• _What you need to do_
For each line in the data below that has the word "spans", copy that line.

━━ Provided records ━━

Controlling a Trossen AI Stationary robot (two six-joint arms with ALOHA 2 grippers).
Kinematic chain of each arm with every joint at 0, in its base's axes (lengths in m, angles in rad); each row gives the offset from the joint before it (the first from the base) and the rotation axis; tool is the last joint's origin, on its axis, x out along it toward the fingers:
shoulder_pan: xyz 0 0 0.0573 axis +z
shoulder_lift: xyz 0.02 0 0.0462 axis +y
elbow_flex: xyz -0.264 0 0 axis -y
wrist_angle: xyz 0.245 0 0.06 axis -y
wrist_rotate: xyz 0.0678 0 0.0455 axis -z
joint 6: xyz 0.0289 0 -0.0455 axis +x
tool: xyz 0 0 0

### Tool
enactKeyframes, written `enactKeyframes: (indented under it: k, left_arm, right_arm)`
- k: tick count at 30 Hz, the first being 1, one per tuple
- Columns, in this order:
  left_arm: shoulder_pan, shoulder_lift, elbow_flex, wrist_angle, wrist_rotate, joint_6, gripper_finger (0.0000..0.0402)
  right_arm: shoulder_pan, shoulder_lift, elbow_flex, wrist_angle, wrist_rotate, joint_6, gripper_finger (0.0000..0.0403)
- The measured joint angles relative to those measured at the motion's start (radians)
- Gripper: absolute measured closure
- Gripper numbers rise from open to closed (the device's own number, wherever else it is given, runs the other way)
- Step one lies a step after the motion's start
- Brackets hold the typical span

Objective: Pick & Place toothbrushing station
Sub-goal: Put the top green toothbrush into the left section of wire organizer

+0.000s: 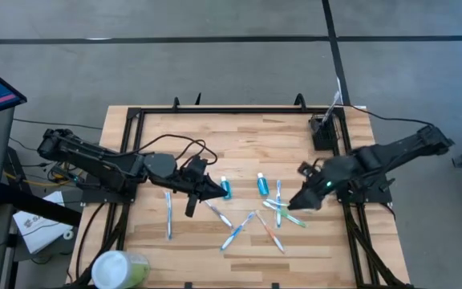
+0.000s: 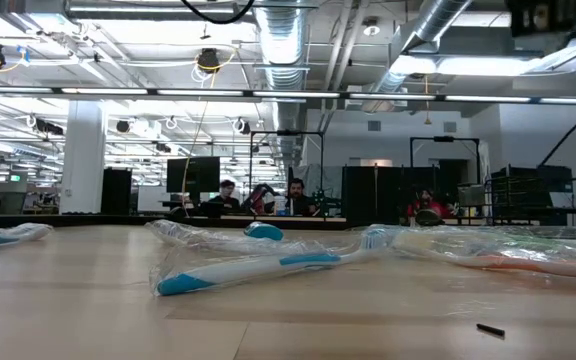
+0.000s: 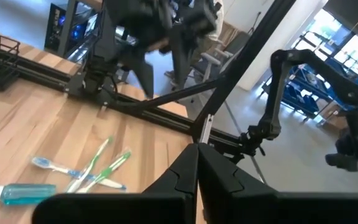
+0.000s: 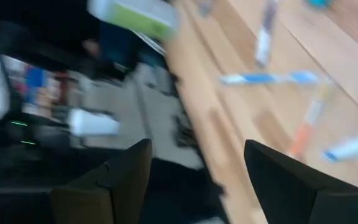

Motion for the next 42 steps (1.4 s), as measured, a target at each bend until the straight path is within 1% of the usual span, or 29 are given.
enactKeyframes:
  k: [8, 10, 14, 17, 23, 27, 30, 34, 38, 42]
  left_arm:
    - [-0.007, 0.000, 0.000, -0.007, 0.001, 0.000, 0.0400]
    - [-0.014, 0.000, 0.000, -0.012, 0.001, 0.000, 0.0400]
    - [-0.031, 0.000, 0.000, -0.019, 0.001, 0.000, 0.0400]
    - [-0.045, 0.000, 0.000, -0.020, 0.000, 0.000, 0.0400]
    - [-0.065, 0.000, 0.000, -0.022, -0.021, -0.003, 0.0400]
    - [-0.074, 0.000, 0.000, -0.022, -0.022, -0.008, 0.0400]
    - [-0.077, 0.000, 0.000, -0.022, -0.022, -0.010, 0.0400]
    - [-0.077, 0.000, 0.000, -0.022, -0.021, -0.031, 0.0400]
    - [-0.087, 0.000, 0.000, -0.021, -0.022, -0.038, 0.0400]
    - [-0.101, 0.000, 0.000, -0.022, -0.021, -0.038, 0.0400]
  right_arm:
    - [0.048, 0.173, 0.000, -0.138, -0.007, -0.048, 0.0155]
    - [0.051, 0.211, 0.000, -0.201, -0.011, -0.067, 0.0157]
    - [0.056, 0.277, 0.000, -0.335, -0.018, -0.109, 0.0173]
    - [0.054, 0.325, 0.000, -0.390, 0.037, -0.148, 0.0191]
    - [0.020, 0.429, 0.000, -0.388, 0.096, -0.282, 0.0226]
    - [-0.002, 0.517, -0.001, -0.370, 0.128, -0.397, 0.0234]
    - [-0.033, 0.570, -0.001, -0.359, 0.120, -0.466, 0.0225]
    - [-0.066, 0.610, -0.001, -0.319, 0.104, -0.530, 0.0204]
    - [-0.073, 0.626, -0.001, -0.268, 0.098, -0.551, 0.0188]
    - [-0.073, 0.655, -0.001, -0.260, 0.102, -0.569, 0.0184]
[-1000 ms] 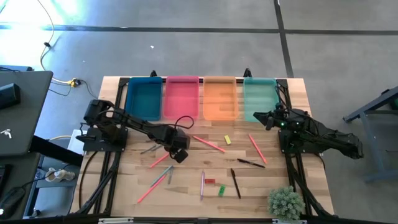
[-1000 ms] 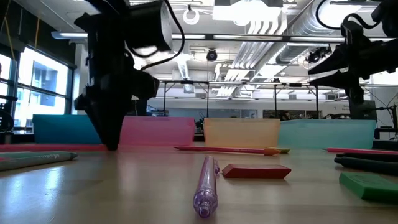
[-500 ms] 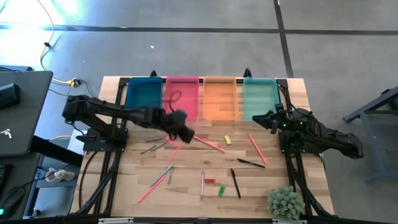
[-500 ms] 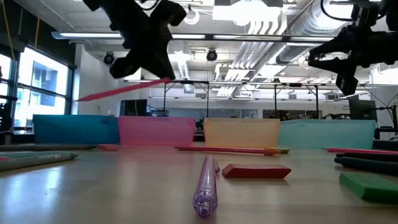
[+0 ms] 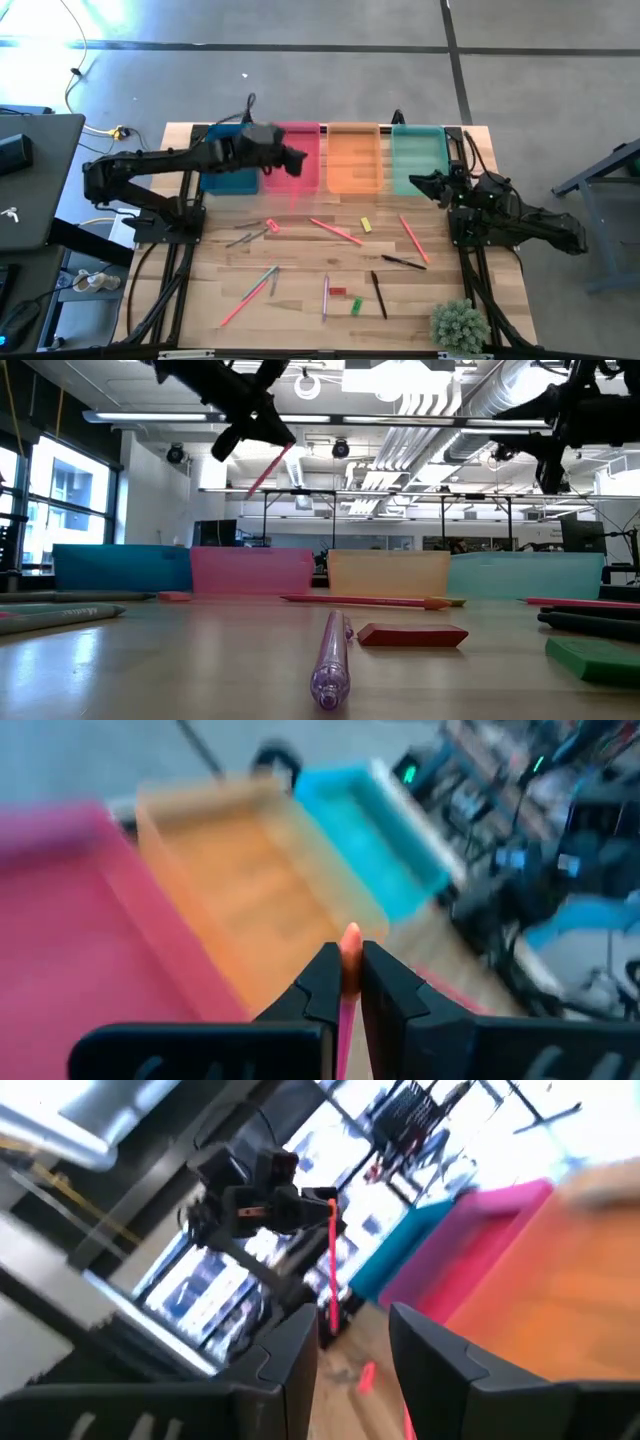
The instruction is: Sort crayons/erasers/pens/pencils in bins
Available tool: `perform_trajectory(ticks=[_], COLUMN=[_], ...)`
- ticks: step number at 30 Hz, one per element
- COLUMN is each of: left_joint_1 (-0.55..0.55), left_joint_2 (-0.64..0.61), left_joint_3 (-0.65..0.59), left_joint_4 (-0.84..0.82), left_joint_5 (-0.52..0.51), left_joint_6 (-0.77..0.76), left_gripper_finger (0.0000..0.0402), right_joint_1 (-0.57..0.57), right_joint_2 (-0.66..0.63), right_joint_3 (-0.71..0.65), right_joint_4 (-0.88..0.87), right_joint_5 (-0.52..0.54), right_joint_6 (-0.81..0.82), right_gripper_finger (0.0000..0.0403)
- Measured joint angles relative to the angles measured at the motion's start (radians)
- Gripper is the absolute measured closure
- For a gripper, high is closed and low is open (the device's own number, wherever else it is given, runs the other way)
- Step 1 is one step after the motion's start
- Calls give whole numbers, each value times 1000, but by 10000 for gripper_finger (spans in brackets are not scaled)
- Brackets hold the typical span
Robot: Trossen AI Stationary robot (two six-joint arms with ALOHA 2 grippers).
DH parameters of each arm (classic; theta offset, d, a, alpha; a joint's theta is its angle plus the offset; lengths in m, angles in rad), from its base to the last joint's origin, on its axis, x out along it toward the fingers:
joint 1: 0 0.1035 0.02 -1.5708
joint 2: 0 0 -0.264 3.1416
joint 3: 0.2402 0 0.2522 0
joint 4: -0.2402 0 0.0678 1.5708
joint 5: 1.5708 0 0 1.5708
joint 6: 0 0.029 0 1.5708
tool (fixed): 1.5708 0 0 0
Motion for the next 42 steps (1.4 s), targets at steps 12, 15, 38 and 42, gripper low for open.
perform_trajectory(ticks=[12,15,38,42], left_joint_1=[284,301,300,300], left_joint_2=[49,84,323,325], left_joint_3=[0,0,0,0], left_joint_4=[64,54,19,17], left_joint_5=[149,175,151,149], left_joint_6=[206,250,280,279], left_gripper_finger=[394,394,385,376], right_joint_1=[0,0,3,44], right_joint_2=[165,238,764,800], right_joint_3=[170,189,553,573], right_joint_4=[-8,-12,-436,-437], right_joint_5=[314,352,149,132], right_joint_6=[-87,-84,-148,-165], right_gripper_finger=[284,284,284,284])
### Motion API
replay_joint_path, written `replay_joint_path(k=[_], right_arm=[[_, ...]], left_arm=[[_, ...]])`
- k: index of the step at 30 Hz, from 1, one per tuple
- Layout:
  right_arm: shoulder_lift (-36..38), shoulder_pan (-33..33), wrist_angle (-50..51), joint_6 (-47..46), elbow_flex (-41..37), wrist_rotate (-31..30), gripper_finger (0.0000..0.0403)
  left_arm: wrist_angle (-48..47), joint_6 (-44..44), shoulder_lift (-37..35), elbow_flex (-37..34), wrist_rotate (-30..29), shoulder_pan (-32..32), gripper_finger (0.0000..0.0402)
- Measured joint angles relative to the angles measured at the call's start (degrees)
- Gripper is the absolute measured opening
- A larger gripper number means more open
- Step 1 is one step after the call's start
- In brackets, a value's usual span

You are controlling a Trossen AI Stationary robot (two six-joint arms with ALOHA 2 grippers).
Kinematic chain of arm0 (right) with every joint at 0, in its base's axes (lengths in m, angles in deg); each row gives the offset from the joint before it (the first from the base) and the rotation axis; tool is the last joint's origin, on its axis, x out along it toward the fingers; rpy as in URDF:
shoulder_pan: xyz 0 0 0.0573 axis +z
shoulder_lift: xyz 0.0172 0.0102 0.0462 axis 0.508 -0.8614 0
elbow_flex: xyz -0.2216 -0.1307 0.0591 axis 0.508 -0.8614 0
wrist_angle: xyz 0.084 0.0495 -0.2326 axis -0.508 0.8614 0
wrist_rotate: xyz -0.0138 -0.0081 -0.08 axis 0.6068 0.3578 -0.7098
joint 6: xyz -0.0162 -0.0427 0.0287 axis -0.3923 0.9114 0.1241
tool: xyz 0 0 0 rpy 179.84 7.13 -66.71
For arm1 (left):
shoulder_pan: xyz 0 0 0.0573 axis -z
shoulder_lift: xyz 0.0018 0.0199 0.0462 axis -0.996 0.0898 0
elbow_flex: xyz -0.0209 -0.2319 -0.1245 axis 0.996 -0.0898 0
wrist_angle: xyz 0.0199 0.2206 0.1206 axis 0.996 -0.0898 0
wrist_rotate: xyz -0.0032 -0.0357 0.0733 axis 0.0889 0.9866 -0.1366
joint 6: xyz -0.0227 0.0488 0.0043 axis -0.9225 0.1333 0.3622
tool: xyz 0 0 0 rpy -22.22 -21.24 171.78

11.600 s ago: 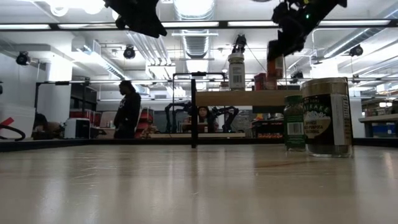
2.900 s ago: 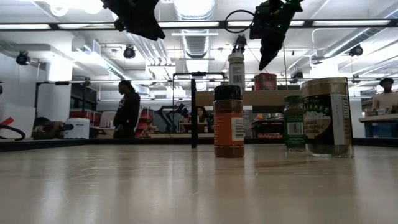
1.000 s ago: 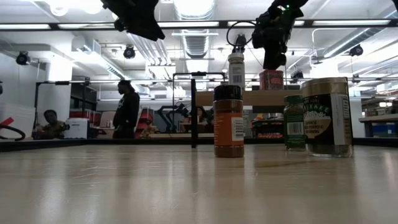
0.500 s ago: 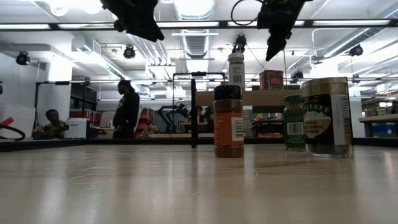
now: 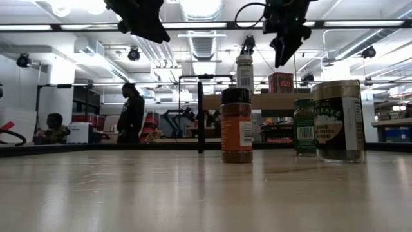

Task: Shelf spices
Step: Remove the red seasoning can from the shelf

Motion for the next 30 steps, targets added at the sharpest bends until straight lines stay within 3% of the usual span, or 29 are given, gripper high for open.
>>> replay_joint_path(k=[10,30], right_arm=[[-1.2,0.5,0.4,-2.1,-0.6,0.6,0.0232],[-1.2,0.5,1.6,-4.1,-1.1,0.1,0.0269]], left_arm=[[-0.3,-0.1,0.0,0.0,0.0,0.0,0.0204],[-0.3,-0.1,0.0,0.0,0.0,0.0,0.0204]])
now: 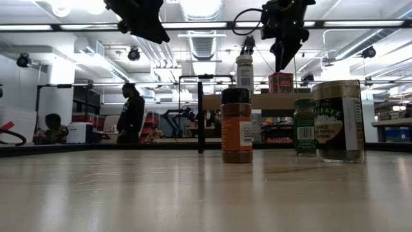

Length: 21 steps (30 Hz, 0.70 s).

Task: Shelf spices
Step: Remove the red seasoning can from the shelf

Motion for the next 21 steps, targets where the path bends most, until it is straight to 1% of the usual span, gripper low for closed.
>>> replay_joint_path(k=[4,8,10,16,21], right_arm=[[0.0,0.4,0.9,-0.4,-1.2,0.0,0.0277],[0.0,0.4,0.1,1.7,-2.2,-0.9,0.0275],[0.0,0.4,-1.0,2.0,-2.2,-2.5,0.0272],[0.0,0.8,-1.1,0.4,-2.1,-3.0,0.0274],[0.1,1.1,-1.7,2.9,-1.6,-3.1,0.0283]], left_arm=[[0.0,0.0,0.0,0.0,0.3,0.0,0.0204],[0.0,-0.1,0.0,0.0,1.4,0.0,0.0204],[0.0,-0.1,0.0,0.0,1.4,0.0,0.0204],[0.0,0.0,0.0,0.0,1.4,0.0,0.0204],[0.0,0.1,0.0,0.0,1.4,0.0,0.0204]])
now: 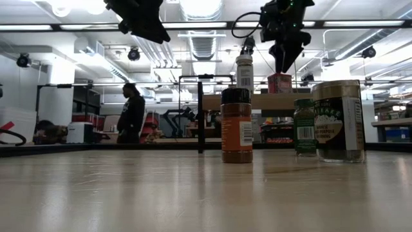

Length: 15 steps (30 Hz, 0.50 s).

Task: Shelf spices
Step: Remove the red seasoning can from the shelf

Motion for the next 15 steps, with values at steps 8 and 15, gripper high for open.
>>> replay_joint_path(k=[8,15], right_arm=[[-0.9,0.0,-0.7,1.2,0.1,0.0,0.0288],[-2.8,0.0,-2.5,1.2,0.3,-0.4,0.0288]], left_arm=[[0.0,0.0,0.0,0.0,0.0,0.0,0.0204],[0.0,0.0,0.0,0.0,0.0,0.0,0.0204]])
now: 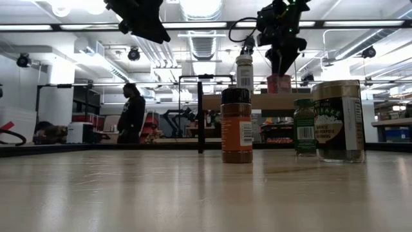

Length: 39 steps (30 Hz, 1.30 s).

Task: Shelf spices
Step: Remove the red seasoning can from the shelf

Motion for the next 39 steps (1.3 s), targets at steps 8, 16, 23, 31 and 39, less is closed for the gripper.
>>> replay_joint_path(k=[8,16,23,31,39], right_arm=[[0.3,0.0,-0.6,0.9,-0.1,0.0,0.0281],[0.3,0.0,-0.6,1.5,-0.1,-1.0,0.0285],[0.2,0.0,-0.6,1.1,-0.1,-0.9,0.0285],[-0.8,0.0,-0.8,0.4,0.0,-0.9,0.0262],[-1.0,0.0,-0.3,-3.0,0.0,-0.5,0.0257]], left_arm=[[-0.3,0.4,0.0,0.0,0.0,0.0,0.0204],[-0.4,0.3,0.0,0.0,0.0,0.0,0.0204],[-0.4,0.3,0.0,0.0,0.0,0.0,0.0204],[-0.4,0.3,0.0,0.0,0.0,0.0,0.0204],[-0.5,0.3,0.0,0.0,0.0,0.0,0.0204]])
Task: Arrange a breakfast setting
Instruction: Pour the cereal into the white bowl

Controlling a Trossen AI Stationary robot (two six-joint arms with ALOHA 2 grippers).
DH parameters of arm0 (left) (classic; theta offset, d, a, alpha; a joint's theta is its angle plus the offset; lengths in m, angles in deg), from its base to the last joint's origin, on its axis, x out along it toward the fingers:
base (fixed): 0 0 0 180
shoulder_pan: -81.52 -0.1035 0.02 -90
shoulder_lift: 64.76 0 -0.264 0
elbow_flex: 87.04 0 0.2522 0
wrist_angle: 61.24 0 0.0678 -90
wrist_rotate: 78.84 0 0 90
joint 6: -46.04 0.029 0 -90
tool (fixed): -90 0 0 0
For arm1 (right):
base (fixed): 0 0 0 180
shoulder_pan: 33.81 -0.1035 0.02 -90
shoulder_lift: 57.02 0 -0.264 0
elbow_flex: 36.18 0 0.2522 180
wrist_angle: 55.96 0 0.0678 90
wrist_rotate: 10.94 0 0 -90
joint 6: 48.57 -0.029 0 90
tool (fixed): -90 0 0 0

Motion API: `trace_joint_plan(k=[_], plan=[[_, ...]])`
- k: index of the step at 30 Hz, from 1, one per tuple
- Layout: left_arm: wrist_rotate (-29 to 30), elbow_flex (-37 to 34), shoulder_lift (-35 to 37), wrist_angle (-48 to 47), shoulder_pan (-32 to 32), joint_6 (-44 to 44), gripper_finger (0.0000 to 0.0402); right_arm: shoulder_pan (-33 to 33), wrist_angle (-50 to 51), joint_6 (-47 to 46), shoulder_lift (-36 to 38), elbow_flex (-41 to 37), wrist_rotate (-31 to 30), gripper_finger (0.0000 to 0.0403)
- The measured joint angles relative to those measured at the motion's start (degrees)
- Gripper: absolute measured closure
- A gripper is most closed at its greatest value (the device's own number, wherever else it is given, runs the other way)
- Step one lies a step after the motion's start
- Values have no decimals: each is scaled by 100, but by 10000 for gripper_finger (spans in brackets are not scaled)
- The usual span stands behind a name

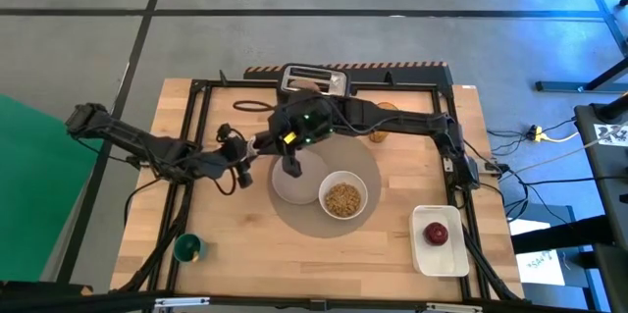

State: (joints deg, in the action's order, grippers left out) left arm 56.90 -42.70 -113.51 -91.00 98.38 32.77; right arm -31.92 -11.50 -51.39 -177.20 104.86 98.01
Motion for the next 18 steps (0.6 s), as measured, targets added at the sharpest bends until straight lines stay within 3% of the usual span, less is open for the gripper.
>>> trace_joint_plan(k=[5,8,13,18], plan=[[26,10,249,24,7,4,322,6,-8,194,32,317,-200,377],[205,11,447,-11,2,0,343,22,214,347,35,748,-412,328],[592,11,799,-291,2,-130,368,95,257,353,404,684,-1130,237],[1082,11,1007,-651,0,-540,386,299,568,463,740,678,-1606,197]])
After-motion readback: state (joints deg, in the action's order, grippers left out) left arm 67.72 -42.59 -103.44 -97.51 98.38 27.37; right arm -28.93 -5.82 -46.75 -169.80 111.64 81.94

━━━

• _Answer_
- Calls give whole numbers, each value times 1000, but by 10000 for gripper_finger (spans in brackets are not scaled)
- Values have no decimals: each is scaled by 100, but by 10000 for gripper_finger (spans in brackets are not scaled)

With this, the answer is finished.